#### Data to process ####

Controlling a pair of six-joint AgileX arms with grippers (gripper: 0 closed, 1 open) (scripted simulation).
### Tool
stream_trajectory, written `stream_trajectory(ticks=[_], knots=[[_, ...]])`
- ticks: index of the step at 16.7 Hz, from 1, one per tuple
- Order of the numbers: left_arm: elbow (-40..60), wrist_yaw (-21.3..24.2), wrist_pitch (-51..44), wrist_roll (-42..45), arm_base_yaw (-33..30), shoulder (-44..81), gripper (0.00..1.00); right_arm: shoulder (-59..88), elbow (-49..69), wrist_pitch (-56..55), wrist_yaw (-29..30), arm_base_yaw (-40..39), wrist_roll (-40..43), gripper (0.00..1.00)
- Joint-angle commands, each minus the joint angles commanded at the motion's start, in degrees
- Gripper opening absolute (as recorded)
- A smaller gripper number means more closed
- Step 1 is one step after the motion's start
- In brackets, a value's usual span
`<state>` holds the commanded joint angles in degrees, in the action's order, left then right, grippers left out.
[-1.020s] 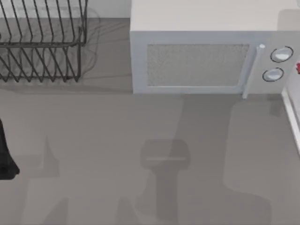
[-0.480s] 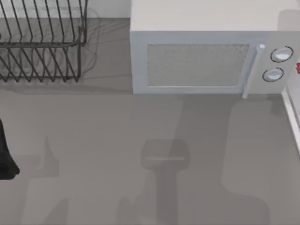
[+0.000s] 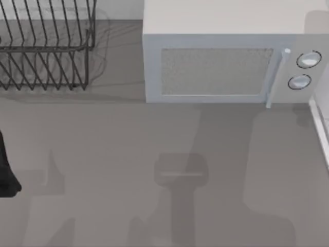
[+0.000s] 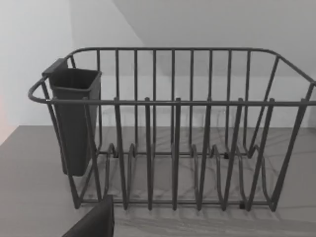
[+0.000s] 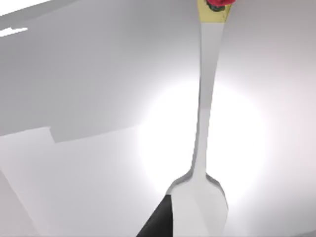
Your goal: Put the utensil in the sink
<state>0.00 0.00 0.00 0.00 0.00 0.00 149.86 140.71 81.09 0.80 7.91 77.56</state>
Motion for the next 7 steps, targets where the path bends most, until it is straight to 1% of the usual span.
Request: stream_trajectory(ticks=[1, 2, 7], knots=[[0.0, 0.0, 0.0, 0.0, 0.0, 0.0, 1.0, 0.0, 0.0, 0.0, 0.0, 0.0, 0.0, 0.98], [0.0, 0.0, 0.0, 0.0, 0.0, 0.0, 1.0, 0.0, 0.0, 0.0, 0.0, 0.0, 0.0, 1.0], [0.0, 0.0, 0.0, 0.0, 0.0, 0.0, 1.0, 0.0, 0.0, 0.0, 0.0, 0.0, 0.0, 1.0]])
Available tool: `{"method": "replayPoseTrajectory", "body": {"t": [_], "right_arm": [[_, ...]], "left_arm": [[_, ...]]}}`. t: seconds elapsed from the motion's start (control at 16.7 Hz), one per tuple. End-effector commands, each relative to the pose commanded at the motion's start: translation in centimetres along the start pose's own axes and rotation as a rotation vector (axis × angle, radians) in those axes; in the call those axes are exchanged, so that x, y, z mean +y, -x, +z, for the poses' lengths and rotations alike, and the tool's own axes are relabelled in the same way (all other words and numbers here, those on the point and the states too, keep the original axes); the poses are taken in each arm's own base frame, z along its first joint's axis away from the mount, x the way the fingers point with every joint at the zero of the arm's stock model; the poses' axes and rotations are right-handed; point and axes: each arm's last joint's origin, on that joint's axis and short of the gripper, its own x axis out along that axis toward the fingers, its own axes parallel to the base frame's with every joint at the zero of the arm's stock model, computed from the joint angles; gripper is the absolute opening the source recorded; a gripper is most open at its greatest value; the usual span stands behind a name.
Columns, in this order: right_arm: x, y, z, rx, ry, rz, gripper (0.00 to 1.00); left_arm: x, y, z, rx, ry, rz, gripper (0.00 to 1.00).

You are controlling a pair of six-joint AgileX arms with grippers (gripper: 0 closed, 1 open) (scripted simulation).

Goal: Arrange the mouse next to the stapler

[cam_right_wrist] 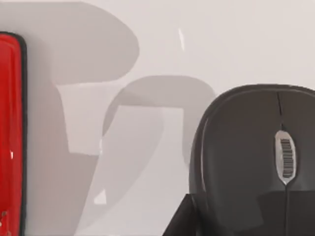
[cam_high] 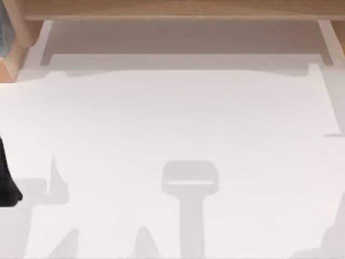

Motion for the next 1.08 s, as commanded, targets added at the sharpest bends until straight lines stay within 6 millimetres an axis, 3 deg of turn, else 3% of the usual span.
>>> {"method": "replayPoseTrajectory", "body": {"t": [0.72, 1.08], "right_arm": [[-0.34, 0.69, 0.59, -0.072, 0.003, -0.037, 0.0], [-0.29, -0.2, 0.4, -0.05, 0.001, -0.028, 0.0]], "left_arm": [[0.0, 0.0, 0.0, 0.0, 0.0, 0.0, 1.0], [0.0, 0.0, 0.0, 0.0, 0.0, 0.0, 1.0]]}}
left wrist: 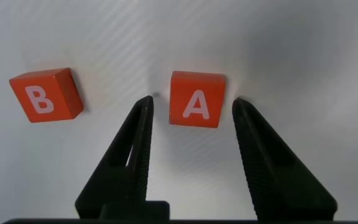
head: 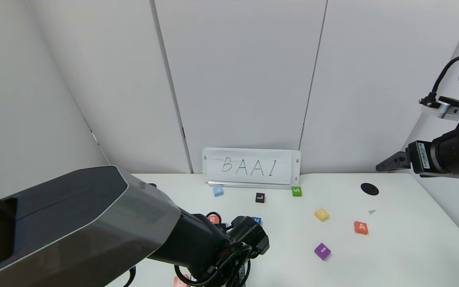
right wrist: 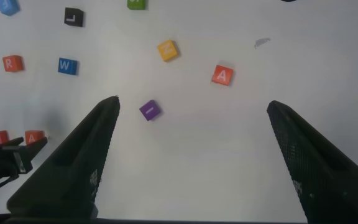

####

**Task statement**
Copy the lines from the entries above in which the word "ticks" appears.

**Your solution**
stream_trajectory, written `stream_trajectory(ticks=[_], knots=[[_, ...]])`
- ticks: index of the step at 16.7 Hz, from 1, one per tuple
Request: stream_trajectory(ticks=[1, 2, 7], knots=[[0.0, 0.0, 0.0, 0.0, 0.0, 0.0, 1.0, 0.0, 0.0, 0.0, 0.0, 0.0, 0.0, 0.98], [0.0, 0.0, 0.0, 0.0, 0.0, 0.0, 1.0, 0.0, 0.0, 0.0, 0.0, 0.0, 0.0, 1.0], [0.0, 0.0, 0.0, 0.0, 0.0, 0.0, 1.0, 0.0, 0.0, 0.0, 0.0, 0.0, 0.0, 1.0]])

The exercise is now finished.